> _REQUIRED ACTION_
Return the lines from the start of the data through the line with "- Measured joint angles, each". Include both of those lines and no others.

DATA FOR REVIEW: Begin

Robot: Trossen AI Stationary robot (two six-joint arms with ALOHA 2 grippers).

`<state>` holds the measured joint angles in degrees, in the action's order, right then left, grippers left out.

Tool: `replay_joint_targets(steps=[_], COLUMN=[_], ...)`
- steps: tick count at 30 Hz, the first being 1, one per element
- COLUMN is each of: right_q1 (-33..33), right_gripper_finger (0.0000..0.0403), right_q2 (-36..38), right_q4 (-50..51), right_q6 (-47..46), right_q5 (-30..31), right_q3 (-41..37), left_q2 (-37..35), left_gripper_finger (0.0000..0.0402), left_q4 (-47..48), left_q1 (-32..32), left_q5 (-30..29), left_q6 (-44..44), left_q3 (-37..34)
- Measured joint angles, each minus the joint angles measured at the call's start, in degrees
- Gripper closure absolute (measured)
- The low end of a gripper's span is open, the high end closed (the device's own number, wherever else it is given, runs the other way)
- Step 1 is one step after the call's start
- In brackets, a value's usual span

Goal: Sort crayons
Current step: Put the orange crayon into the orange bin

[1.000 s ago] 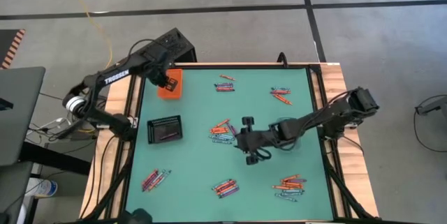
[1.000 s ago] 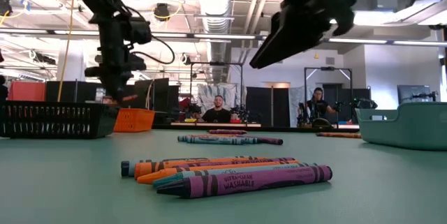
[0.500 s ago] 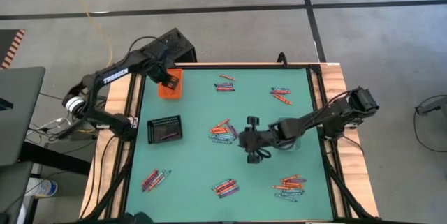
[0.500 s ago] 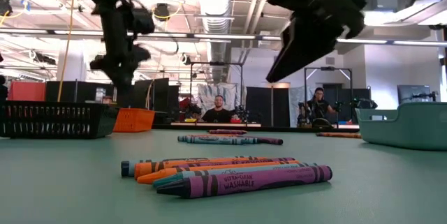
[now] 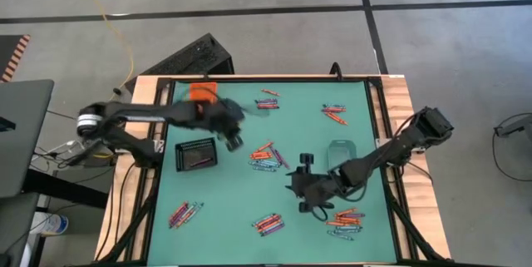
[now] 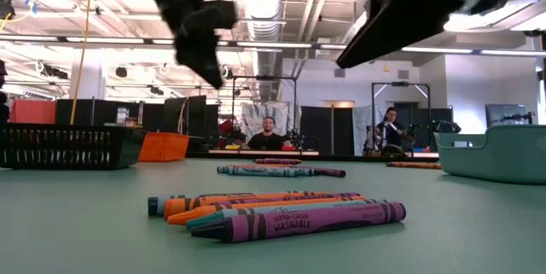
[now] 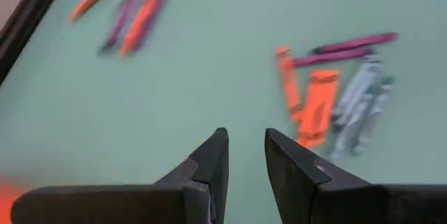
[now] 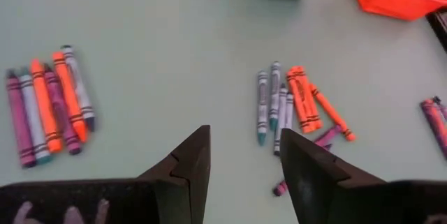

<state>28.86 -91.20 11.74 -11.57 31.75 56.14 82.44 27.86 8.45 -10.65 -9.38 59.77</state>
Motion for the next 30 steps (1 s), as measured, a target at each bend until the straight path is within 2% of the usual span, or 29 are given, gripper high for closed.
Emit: replay_joint_targets(steps=[5,11,17,21,30], right_q1=[3.66,6.82,6.09,5.11,4.55], right_gripper_finger=[0.0235,0.0235,0.0235,0.0235,0.0235], right_q2=[0.02,0.02,0.02,0.02,0.02], right_q4=[-0.88,-2.23,-2.26,-2.3,-2.4], right_q6=[0.02,3.01,3.5,3.49,3.03], right_q5=[0.79,7.49,8.87,8.79,8.67], right_q3=[-0.98,-3.99,-4.02,-4.02,-4.02], left_q2=[9.84,18.41,22.7,24.28,24.48], left_gripper_finger=[0.0319,0.0315,0.0299,0.0294,0.0294], left_q4=[-15.09,-24.85,-25.11,-25.99,-26.95], left_q1=[-5.84,-4.81,-0.59,1.5,1.7], left_q5=[-2.39,-2.2,-0.43,5.18,8.75], left_q6=[5.86,10.92,9.17,7.05,5.45], left_q3=[0.0,0.0,0.0,0.0,0.0])
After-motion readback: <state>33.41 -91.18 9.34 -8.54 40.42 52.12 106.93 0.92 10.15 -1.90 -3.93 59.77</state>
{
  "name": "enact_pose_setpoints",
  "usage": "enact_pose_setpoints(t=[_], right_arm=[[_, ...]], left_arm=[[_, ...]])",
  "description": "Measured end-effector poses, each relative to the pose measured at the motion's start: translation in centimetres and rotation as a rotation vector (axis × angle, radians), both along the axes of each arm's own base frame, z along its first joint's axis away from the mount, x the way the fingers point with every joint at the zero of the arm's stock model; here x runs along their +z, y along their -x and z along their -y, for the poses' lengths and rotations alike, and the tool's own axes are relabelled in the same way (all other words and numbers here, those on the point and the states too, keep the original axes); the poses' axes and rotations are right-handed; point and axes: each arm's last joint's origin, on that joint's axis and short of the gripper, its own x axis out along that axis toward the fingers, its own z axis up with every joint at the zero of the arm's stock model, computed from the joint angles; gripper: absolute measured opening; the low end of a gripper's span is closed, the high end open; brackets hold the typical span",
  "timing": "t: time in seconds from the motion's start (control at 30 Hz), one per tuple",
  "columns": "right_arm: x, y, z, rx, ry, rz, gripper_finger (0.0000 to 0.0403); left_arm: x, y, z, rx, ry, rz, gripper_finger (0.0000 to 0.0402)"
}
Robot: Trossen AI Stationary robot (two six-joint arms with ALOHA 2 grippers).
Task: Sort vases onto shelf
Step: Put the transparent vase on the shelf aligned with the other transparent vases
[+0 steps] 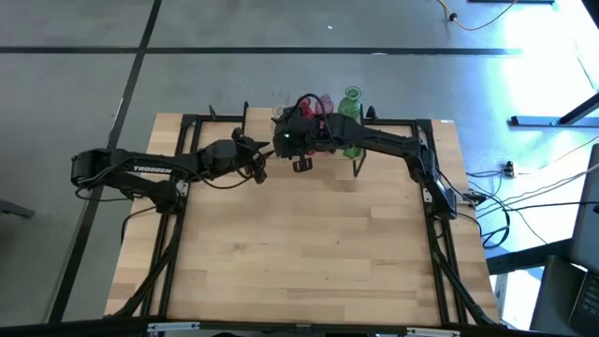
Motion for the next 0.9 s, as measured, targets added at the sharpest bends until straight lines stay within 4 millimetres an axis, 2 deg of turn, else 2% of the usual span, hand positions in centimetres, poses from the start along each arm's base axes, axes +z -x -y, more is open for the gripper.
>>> enact_pose_setpoints(t=[0.63,0.9], right_arm=[[0.15,0.06,0.25,-0.058,0.077,-0.005,0.0115],[0.12,0.01,-0.12,-0.035,0.056,-0.004,0.0115]], left_arm=[[0.03,0.0,-0.02,0.003,-0.002,0.003,0.0135],[0.04,0.0,-0.02,0.004,-0.002,0.003,0.0135]])
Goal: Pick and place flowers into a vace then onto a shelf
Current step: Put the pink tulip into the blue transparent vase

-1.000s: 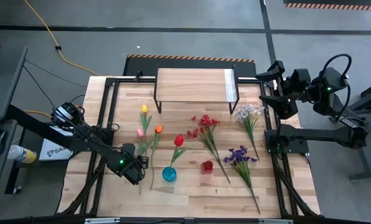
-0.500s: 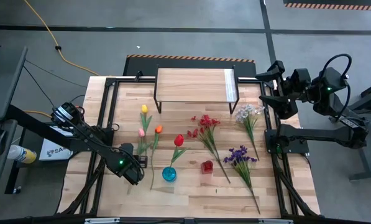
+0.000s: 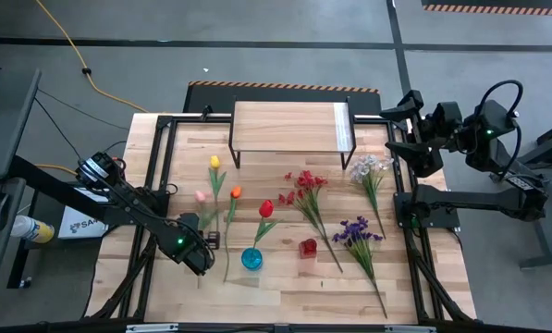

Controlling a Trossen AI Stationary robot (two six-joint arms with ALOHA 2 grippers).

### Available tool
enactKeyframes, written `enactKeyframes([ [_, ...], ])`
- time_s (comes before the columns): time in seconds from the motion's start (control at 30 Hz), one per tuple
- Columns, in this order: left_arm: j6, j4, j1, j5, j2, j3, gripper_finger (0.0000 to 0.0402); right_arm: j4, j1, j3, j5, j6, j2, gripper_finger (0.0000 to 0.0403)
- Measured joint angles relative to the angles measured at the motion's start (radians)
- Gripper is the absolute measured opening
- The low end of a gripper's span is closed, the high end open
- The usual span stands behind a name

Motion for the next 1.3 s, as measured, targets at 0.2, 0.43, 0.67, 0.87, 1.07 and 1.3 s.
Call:
enactKeyframes([
  [0.2,-0.019,-0.007,0.000,-0.001,0.001,0.000,0.0020,0.000,0.000,0.000,0.000,0.000,0.000,0.0353],
  [0.43,-0.022,-0.057,-0.001,-0.034,0.007,0.040,0.0020,0.000,0.000,0.000,0.000,0.000,0.000,0.0353],
  [0.67,-0.022,-0.201,0.000,-0.070,0.005,0.157,0.0020,0.000,0.000,0.000,0.013,-0.005,0.000,0.0354],
  [0.87,-0.019,-0.438,0.000,-0.152,0.004,0.330,0.0020,0.000,-0.001,0.000,0.013,-0.008,0.000,0.0353],
  [1.07,0.015,-0.727,-0.001,-0.268,0.002,0.550,0.0020,0.000,-0.001,0.000,0.013,-0.008,0.000,0.0354],
  [1.3,0.108,-0.725,-0.029,-0.514,-0.031,0.660,0.0020,0.000,-0.001,0.000,0.014,-0.008,0.000,0.0353],
])
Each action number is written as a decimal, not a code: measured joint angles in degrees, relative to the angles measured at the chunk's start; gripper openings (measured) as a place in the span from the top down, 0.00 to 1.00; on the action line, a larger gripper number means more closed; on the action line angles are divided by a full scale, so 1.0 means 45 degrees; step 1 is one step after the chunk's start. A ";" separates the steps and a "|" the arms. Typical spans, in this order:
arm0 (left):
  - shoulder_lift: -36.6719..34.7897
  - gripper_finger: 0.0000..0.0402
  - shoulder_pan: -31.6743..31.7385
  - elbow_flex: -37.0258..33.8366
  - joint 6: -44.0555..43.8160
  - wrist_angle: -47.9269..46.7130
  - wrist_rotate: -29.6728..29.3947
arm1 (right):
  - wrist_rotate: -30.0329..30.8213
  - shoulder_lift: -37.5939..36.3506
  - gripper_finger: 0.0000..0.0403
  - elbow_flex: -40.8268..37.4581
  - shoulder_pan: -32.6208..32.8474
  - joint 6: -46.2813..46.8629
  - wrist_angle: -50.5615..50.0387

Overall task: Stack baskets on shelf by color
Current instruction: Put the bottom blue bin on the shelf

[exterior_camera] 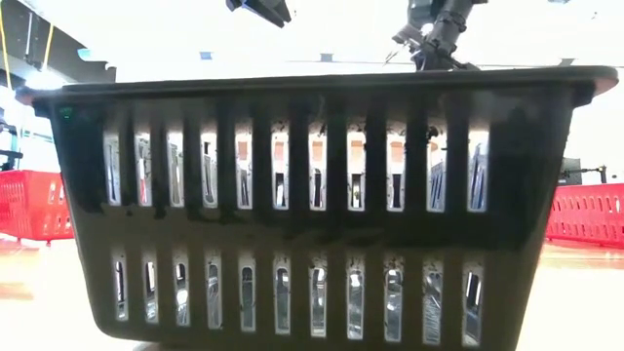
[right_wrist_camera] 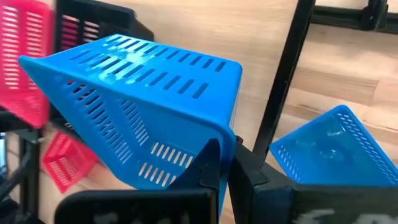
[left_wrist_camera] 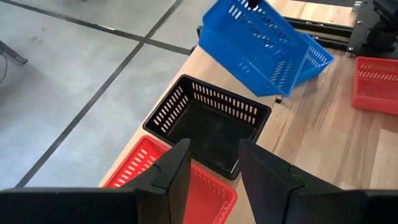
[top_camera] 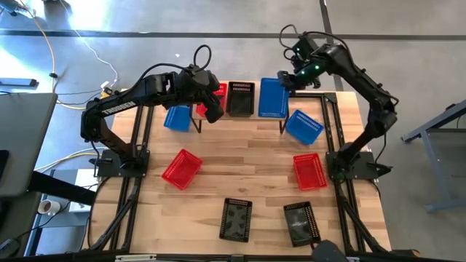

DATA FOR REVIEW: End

> _EXERCISE OUTPUT_
Robot: Trossen AI Stationary robot (two six-joint arms with ALOHA 2 grippers).

`<state>` holds the measured joint angles in degrees, in the action's order, right then left, grippers left out.

Tool: `replay_joint_targets(steps=[_], COLUMN=[_], ...)`
- steps: tick count at 30 Hz, the first being 1, one per element
- COLUMN is each of: right_q1 (-33..33), right_gripper_finger (0.0000..0.0403), right_q2 (-36..38), right_q4 (-50..51), right_q6 (-47..46), right_q5 (-30..31), right_q3 (-41..37), left_q2 (-37..35), left_gripper_finger (0.0000..0.0402), left_q4 (-47..48), left_q1 (-32..32), left_q5 (-30..29), left_q6 (-44..44), left_q3 (-37..34)
- Measured joint angles, each minus the joint angles measured at the call's start, in degrees

No more output is needed for this exercise.